Honestly, LSU was not my first choice.  I am from Metairie, which is right outside of New Orleans and had originally planned on going to a school farther away.  When I attended LSU’s Spring Invitational Program (SPIN), I got to experience the campus firsthand. LSU also gave me scholarships to pay for school. So that combined with my good experience at SPIN made my decision to attend LSU easy.

How has being in the Ogden Honors College enhanced your LSU experience?

The Ogden Honors College has enhanced my LSU experience from day one. My freshman year RA was a member of the Honors college and an Honors College Advocate. She helped me through my tough classes and also introduced me to the Honors College Advocates, an organization I am still a part of. When I decided to start volunteering abroad, the Ogden Honors College staff always showed genuine excitement and interest in where I was going and what I was doing, which really gave me the courage to follow through with my plans and travel alone to Thailand to volunteer. The Ogden Honors College staff has been there to encourage me, give me perspective, and even just be there to listen through most of my college decisions.

What has been your favorite experience at LSU?

My favorite experience at LSU has been being a Team Leader for Community Bound before my sophomore year. That year, we went to New Orleans because it was the 10-year anniversary since Katrina. It meant a lot to me that the LSU community that I had become a part of was going to go and help rebuild the community that I was raised in. Some of the other students in my group were also from New Orleans and we shared stories of how Katrina affected us and what this project meant to us. It was very rewarding to help out and it is one of the most memorable things I have done while at LSU.

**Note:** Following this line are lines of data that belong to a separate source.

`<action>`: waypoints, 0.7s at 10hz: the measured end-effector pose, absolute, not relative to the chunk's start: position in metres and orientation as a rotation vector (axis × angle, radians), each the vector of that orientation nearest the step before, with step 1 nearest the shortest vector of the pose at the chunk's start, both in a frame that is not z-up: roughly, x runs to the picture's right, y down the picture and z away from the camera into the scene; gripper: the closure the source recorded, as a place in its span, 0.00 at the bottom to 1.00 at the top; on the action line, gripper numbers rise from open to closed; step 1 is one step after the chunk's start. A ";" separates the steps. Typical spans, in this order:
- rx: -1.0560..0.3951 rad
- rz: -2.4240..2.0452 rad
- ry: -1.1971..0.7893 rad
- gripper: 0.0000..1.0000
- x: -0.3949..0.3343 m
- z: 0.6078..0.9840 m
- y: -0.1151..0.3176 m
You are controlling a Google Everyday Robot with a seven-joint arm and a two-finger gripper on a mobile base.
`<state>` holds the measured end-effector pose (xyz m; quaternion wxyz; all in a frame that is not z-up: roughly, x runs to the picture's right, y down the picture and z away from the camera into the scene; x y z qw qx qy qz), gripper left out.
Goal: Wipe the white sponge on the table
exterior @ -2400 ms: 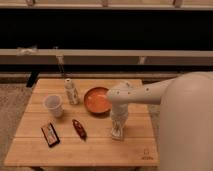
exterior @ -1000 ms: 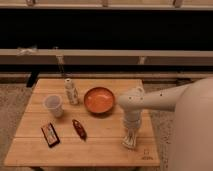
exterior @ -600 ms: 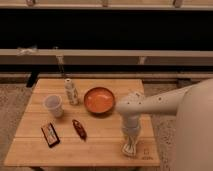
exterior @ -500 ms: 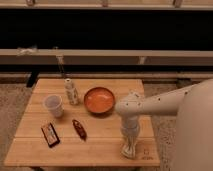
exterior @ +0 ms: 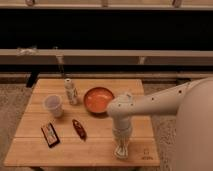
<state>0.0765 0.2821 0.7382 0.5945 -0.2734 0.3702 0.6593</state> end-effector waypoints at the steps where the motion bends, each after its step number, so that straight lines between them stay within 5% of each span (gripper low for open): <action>1: -0.650 1.502 0.843 1.00 0.064 0.740 0.282; 7: -0.688 1.404 0.799 1.00 0.028 0.755 0.280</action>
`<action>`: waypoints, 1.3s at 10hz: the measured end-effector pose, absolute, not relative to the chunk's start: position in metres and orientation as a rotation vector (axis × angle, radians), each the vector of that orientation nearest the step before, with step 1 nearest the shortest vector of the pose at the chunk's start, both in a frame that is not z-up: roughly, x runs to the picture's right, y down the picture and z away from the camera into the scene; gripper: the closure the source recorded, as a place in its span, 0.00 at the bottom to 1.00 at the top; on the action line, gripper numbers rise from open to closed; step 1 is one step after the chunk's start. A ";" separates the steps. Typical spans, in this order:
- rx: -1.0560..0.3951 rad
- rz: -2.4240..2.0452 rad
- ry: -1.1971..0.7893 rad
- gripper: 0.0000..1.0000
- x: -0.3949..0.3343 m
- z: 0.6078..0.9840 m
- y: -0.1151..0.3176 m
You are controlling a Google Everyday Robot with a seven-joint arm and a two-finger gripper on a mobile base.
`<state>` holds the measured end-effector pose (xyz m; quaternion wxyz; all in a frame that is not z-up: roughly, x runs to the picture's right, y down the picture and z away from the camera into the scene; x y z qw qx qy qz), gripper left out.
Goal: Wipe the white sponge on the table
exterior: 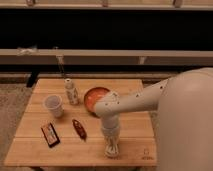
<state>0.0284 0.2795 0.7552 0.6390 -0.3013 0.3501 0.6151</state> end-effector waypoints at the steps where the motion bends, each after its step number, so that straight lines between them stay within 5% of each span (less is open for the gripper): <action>1: -0.692 1.395 0.785 1.00 0.023 0.758 0.277; 9: -0.665 1.372 0.709 0.99 0.006 0.791 0.237; 13: -0.648 1.397 0.706 0.65 0.013 0.803 0.226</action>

What do you plan to do after you graduate?

After graduation, I plan on traveling back home to the Philippines to spend time with my mother’s family and maybe spend some time traveling through Southeast Asia. I plan on going to medical school and, hopefully, become a pediatric surgeon. One day, I hope to work with an international organization to bring medicine to under-developed areas or possibly practicing medicine in my mother’s hometown in the Philippines.